What the exercise asks
Could you reproduce, from the records below, everything from the line with "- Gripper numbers" down to the line with "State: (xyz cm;", keeping both of those lines and changing nothing?

Records supplied
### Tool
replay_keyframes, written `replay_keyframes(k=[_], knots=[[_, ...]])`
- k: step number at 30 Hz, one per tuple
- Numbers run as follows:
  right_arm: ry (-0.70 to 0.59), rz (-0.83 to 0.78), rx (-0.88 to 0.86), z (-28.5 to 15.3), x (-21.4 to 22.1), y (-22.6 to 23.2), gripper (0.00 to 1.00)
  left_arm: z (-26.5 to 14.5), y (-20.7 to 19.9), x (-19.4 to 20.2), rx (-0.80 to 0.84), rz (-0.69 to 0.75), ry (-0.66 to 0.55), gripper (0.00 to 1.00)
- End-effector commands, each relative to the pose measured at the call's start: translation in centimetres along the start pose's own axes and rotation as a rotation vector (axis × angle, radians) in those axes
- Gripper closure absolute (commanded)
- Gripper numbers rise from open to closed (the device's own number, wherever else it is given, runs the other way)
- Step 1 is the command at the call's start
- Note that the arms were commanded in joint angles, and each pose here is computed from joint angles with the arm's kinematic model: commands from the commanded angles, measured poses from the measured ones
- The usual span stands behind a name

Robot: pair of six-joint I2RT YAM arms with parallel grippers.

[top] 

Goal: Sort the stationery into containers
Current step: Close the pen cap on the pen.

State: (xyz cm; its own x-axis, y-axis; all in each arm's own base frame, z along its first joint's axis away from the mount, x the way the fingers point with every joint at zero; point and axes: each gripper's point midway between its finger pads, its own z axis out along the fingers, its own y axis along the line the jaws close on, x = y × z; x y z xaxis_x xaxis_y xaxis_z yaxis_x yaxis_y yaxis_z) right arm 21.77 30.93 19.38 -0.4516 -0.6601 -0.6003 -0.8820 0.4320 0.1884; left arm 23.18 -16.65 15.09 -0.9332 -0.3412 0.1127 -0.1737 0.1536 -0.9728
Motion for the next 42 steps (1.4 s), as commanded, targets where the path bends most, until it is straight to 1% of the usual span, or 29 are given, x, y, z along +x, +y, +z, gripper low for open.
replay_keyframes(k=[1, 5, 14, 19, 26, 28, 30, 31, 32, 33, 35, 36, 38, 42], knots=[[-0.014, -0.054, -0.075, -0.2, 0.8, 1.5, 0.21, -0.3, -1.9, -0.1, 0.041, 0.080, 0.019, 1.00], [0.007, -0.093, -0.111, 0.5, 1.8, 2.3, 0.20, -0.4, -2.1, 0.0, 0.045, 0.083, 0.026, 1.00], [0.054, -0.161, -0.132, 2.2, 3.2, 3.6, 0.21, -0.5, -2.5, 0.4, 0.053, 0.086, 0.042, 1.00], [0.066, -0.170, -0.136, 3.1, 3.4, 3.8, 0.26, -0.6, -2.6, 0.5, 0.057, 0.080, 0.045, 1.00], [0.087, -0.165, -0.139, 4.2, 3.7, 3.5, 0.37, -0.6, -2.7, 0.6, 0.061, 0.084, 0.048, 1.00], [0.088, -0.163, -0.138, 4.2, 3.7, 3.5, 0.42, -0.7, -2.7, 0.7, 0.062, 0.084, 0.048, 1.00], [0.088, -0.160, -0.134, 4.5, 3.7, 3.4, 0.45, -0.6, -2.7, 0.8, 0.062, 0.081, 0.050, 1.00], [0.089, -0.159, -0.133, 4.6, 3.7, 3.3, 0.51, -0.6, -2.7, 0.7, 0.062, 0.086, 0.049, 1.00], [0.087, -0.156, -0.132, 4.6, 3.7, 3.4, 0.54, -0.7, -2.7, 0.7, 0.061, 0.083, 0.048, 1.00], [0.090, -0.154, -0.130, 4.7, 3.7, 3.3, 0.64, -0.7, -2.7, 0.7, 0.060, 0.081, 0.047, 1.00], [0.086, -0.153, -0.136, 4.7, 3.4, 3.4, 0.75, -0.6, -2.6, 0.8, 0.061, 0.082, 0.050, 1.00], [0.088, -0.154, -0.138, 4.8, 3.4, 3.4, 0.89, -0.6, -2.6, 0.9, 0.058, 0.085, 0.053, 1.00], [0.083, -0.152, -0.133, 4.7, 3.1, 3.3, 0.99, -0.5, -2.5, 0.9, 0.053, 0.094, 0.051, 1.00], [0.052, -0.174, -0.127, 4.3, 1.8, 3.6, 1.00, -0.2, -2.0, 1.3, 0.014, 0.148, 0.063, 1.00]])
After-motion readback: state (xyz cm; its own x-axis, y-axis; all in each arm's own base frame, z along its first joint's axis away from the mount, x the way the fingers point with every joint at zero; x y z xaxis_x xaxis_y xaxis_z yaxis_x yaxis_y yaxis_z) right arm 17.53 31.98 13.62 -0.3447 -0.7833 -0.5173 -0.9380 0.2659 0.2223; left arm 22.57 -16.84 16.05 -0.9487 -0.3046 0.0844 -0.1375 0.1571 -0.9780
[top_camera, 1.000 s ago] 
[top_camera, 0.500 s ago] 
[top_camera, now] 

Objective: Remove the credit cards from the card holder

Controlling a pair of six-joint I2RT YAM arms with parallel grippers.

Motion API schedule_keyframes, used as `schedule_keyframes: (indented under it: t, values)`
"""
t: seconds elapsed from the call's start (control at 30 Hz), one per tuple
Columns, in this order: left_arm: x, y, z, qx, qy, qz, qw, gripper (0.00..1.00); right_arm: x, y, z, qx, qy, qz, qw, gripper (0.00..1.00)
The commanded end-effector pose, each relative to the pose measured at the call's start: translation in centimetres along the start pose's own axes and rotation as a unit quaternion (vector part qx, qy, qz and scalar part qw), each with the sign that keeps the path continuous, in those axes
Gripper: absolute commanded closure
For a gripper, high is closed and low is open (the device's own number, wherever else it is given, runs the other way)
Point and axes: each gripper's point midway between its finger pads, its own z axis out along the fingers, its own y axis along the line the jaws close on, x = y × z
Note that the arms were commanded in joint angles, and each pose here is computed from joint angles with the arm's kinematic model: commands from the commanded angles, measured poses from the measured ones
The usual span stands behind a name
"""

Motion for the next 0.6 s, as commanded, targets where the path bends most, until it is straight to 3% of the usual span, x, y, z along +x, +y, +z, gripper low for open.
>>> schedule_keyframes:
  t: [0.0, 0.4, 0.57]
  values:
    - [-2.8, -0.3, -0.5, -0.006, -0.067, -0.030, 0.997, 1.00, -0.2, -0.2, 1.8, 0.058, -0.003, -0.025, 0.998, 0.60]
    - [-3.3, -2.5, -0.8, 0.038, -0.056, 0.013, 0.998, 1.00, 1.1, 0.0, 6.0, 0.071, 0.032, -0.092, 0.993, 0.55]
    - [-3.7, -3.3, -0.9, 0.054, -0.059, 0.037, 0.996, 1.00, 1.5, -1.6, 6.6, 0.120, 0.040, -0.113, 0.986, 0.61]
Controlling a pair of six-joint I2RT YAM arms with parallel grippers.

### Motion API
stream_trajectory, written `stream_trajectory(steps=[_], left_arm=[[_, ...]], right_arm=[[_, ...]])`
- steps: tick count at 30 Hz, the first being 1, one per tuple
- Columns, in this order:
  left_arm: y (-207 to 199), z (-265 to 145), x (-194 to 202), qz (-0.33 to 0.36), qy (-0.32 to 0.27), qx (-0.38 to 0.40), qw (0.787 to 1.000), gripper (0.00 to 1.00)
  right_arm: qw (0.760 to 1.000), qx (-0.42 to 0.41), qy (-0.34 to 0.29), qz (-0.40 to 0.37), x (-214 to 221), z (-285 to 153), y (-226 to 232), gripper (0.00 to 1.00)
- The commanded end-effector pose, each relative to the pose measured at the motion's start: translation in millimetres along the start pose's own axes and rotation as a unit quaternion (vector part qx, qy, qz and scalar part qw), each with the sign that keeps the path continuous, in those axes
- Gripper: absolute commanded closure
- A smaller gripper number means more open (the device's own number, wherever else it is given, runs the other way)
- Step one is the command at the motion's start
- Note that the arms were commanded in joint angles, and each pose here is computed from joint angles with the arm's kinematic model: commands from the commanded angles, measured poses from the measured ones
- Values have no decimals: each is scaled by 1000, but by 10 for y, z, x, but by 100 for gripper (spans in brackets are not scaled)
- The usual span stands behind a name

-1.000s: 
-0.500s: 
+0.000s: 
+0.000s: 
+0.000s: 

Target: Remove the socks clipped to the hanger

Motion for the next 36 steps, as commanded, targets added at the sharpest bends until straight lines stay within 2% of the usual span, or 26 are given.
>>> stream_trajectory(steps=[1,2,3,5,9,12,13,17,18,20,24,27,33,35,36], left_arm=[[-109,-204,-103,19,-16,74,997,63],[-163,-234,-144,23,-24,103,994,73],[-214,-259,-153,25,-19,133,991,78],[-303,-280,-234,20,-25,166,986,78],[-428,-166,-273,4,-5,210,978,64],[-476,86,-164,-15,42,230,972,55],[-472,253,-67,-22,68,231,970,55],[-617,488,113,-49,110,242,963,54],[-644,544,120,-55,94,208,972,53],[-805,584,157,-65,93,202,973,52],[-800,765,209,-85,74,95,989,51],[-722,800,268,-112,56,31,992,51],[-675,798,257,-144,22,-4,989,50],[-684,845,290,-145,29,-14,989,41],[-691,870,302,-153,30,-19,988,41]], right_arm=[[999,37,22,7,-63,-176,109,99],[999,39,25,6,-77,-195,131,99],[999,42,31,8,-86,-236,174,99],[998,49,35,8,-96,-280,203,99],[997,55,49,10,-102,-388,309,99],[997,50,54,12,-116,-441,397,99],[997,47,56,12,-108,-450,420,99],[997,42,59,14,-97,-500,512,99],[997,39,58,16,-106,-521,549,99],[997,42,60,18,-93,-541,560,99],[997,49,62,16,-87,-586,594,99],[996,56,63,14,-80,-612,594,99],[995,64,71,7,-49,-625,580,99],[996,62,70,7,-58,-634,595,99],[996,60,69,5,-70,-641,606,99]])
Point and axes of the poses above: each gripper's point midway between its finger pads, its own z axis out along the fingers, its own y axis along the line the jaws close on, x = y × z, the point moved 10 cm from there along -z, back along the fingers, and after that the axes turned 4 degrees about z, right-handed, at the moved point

Answer to the exercise
- Gripper numbers rise from open to closed (the device's own number, wherever else it is given, runs the other way)
- Step 1 is the command at the call's start
- Note that the arms were commanded in joint angles, and each pose here is computed from joint angles with the arm's kinematic model: commands from the commanded angles, measured poses from the measured ones
- The usual span stands behind a name

Robot: pair of six-joint I2RT YAM arms with parallel grippers.

[top] 

Goal: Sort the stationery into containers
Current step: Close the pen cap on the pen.

State: (xyz cm; its own x-axis, y-axis; all in each arm's own base frame, z along its first joint's axis away from the mount, x the way the fingers point with every joint at zero; point and axes: each gripper's point midway between its finger pads, its own z axis out along the fingers, its own y axis along the line the jaws close on, x = y × z; x y z xaxis_x xaxis_y xaxis_z yaxis_x yaxis_y yaxis_z) right arm 21.77 30.93 19.38 -0.4516 -0.6601 -0.6003 -0.8820 0.4320 0.1884; left arm 23.18 -16.65 15.09 -0.9332 -0.3412 0.1127 -0.1737 0.1536 -0.9728

The answer, as written, is complete.